▸ YOUR ASSIGNMENT
Both the line below containing "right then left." and the line containing "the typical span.", along with every line between them, should be repeated exactly; no other line belongs in the answer.
(PROVIDED DATA begins)
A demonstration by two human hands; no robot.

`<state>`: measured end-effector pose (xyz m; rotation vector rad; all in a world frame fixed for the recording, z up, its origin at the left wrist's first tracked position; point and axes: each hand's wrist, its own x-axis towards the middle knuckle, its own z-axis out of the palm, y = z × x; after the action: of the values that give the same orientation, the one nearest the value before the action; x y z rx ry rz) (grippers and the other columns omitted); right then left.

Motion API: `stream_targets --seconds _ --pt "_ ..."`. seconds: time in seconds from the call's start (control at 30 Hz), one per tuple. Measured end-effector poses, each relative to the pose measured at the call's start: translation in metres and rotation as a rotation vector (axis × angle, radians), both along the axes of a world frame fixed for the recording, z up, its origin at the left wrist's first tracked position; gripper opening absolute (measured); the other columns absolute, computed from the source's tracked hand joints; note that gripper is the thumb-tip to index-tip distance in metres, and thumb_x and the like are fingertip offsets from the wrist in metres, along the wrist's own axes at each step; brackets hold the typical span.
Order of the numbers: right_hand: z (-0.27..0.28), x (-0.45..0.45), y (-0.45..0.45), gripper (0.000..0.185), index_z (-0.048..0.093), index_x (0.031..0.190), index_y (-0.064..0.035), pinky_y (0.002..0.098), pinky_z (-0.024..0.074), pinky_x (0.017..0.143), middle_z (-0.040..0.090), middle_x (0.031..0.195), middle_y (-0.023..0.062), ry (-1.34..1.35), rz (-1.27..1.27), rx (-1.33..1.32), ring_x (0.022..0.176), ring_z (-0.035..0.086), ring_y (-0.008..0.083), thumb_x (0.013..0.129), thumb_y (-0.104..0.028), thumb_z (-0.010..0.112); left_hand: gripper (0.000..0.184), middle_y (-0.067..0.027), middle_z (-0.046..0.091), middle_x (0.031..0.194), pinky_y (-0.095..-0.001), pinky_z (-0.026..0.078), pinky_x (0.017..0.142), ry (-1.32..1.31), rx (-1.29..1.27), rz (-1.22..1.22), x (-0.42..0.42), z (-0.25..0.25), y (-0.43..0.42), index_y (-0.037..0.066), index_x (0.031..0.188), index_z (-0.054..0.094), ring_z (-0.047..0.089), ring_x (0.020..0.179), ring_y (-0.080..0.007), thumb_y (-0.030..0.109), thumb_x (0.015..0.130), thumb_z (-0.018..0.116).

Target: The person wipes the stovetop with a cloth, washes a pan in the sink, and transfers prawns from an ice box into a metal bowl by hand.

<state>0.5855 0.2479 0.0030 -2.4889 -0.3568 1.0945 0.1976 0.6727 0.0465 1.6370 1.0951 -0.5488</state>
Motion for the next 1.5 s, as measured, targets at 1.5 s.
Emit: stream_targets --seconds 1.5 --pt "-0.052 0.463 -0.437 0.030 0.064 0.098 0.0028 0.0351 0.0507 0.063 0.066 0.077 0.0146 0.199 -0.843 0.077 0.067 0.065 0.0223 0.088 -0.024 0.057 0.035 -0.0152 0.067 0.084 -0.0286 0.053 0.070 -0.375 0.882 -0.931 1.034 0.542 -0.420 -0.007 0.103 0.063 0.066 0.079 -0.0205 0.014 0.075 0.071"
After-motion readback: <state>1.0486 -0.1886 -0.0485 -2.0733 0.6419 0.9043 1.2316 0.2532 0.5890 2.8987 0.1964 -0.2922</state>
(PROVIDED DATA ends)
▸ RESPONSE TO THE EXERCISE
`<state>`: measured end-effector pose (xyz m; rotation vector rad; all in a world frame fixed for the recording, z up, its origin at the left wrist's first tracked position; point and axes: each hand's wrist, its own x-axis towards the middle knuckle, its own z-axis out of the palm, y = z × x; after the action: of the values that give the same orientation, the one nearest the value before the action; x y z rx ry rz) (grippers and the other columns omitted); right then left.

Motion API: `stream_targets --seconds _ --pt "_ ..."`. seconds: time in seconds from the call's start (control at 30 Hz), one per tuple. Measured end-effector poses, each relative to the pose measured at the call's start: translation in metres and rotation as a rotation vector (axis × angle, radians), both along the axes of a world frame fixed for the recording, z up, its origin at the left wrist's first tracked position; gripper opening absolute (measured); the other columns absolute, computed from the source's tracked hand joints; note that gripper is the thumb-tip to index-tip distance in metres, and thumb_x and the like are fingertip offsets from the wrist in metres, along the wrist's own axes at each step; brackets hold the typical span.

The answer is now complete.